Exercise description: Where a line in the records holds "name", count it once; return only the final number.

Data extracted from a collection:
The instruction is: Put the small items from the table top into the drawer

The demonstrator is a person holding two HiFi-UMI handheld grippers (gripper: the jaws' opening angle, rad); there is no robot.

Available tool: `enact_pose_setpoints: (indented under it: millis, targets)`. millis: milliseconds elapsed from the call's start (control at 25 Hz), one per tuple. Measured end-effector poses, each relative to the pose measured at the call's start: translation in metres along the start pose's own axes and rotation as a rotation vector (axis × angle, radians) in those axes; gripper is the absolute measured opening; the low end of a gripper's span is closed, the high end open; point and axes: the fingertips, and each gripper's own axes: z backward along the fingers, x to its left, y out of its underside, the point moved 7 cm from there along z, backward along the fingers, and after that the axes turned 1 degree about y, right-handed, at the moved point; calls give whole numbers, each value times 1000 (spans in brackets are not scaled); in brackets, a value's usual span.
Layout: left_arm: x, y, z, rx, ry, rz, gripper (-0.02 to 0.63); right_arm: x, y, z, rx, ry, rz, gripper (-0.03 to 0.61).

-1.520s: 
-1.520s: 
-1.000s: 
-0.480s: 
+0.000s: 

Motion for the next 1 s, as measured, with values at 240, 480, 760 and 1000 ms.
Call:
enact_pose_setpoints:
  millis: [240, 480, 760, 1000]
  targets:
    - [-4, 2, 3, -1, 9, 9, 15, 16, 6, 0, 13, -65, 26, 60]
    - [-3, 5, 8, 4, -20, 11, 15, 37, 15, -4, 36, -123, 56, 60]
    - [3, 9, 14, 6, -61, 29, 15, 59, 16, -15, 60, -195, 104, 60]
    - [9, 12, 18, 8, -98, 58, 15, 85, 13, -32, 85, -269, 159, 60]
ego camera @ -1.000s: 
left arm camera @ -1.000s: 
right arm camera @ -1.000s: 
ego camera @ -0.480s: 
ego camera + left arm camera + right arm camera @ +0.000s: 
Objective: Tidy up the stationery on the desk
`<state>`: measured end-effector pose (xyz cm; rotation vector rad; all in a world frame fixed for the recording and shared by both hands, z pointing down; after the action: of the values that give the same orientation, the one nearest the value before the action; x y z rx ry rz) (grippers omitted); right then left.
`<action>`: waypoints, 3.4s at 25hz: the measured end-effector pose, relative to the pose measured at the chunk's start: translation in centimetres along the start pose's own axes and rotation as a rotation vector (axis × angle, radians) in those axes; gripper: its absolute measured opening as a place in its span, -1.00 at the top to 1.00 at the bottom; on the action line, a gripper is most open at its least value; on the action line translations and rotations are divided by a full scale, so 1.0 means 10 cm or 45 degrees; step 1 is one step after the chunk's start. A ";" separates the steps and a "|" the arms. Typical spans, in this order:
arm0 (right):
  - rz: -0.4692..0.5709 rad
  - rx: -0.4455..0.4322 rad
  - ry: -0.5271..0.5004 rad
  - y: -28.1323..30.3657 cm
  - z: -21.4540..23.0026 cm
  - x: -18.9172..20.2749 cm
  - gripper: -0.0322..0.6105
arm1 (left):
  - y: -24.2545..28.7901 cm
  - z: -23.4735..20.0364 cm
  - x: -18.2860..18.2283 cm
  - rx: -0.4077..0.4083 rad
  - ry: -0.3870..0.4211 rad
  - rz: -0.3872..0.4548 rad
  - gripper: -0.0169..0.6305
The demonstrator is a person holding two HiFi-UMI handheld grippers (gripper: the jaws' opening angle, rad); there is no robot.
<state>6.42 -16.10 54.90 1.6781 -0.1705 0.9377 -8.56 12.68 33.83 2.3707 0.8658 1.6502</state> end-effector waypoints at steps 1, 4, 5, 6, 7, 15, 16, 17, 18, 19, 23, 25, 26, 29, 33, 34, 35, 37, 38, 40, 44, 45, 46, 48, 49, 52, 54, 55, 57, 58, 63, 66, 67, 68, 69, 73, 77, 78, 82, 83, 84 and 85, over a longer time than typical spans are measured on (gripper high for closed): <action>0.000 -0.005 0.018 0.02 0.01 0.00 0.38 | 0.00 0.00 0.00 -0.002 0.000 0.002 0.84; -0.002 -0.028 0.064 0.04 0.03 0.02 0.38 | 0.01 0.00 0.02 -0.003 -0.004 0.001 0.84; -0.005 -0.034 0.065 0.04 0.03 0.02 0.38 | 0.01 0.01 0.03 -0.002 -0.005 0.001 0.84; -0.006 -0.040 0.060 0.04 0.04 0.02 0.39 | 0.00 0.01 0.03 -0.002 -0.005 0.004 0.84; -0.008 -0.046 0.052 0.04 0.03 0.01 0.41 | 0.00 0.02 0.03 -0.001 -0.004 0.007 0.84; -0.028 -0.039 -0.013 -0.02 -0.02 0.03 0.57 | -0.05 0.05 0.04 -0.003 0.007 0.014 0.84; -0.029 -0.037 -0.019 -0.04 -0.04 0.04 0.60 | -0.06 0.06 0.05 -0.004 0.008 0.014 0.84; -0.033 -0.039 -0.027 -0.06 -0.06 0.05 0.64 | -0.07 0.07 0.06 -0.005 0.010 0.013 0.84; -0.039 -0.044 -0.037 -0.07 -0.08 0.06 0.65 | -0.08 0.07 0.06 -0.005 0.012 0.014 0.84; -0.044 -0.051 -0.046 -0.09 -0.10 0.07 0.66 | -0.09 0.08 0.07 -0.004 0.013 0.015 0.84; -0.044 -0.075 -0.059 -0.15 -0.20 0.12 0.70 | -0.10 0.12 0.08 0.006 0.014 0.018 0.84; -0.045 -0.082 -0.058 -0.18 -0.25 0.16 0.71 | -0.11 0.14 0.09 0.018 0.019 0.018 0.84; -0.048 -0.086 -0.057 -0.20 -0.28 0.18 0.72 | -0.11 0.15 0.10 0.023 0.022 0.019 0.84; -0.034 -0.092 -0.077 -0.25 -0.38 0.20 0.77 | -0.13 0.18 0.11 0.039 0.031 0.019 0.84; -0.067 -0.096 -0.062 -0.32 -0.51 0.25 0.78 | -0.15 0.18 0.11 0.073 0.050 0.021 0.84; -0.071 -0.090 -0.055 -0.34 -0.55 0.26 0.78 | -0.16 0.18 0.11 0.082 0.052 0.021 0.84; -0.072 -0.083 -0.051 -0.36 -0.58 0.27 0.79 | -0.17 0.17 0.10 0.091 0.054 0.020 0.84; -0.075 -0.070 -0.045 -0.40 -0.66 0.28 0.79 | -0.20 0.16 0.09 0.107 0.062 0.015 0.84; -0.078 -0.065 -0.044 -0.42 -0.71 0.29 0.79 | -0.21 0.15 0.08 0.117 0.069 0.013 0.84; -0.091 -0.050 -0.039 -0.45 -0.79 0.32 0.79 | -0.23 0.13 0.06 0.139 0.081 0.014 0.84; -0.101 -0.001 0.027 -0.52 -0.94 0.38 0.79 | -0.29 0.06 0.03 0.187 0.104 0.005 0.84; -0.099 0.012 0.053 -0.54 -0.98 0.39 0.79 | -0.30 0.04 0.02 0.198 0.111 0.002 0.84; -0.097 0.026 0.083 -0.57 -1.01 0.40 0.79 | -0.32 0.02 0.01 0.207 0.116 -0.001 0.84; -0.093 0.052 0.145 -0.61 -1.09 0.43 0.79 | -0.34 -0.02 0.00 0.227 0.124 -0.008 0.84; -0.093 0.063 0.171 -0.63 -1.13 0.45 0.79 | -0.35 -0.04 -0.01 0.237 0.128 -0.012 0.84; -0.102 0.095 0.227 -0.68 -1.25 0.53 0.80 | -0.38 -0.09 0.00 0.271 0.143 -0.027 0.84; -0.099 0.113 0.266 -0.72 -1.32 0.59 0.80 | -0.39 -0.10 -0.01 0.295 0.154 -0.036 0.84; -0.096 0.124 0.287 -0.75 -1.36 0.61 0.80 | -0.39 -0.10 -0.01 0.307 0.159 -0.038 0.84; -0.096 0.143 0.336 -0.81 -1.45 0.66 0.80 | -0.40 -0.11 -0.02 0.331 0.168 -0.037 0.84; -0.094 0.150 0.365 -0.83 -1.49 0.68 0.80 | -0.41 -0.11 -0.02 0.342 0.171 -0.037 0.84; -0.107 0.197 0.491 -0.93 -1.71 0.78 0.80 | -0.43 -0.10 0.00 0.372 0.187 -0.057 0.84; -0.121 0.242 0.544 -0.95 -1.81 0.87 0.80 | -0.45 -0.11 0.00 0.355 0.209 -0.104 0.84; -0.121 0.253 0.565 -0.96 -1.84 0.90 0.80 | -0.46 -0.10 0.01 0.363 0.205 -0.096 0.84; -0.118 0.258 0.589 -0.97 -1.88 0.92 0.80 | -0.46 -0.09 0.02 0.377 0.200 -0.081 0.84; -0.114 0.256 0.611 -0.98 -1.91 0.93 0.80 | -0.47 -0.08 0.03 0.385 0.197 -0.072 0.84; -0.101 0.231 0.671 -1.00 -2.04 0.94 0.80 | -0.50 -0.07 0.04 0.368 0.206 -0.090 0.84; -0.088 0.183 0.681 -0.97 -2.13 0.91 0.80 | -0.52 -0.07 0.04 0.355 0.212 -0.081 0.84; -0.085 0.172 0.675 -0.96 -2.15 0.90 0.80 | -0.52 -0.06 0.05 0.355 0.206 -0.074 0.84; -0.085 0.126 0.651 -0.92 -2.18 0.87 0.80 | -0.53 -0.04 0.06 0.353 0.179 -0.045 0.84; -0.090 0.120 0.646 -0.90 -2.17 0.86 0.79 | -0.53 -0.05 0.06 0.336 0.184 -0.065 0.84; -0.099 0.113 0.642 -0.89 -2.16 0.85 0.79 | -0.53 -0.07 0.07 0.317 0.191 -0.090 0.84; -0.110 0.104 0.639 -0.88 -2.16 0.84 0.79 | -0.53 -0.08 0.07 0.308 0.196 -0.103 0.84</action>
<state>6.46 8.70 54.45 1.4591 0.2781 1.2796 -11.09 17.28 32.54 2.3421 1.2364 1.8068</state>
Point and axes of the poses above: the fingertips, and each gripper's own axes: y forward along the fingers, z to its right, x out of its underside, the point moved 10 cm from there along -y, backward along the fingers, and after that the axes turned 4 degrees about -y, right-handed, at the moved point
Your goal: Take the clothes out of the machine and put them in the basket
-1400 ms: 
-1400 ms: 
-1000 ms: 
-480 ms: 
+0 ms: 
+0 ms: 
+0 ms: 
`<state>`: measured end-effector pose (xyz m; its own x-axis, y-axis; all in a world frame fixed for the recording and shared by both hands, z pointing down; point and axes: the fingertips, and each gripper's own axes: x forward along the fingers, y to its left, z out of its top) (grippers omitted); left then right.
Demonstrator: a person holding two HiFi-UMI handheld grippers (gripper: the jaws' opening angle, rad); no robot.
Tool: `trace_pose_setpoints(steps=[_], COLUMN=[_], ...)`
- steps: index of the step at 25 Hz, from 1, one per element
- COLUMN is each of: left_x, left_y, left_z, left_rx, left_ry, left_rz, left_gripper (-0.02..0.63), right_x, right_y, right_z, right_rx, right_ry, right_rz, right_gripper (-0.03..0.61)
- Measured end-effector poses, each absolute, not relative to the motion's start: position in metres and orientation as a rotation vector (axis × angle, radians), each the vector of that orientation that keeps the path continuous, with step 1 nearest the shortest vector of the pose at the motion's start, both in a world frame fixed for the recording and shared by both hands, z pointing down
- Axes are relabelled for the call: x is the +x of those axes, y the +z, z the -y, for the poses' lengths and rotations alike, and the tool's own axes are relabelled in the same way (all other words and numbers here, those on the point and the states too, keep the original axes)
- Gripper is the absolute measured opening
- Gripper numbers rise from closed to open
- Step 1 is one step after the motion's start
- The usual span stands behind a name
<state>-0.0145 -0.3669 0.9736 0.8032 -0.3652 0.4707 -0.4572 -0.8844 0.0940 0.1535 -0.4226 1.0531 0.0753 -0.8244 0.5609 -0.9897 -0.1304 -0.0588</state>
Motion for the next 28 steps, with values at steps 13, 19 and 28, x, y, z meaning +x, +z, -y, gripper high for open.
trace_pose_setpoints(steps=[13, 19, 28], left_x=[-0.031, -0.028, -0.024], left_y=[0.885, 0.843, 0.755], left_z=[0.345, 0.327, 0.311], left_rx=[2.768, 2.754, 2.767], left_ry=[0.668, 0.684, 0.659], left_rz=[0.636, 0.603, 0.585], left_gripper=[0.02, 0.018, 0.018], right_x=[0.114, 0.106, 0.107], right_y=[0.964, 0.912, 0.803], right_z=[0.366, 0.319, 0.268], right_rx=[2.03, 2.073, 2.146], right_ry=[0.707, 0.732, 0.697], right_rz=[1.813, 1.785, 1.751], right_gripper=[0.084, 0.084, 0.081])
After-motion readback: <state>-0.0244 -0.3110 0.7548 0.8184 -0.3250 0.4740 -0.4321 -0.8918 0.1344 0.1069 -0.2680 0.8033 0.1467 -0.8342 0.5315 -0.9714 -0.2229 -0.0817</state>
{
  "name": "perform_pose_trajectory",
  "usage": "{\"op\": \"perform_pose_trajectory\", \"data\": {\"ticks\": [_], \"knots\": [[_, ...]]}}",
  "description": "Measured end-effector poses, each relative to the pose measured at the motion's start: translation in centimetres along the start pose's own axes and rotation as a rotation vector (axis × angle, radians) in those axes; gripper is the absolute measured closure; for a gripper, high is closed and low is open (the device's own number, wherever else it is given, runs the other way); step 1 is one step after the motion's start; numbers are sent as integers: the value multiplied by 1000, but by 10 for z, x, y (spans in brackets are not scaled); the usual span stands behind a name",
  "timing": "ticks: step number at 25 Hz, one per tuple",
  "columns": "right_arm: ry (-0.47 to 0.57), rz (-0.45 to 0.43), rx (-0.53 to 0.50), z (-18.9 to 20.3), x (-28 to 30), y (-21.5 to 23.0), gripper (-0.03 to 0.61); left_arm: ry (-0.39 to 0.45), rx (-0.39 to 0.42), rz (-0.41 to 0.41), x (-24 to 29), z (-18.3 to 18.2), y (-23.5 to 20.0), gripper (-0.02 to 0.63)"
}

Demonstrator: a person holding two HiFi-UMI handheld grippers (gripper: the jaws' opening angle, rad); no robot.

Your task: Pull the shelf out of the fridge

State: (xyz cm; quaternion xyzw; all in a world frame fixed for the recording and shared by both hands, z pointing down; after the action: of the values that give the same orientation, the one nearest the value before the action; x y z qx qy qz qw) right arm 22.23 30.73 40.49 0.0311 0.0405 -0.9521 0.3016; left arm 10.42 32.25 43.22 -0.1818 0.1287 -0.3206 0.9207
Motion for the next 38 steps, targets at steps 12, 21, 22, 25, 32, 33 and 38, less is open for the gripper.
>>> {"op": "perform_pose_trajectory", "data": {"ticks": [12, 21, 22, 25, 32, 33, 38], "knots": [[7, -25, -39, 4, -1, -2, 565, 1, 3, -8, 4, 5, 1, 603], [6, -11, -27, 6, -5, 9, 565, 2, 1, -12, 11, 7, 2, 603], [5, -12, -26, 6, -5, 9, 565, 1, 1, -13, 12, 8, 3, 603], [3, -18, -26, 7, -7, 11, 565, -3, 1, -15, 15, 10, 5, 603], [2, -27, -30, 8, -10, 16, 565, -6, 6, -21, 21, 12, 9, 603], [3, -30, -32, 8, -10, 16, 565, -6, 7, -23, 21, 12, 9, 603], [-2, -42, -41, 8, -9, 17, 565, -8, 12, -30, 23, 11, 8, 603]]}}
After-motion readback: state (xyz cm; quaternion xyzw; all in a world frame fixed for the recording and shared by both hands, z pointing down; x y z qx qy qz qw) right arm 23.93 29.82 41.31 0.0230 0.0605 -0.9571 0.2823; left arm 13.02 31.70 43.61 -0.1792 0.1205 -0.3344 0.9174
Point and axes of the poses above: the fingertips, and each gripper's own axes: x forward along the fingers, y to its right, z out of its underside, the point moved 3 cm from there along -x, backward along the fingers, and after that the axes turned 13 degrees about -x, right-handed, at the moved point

Response below: 3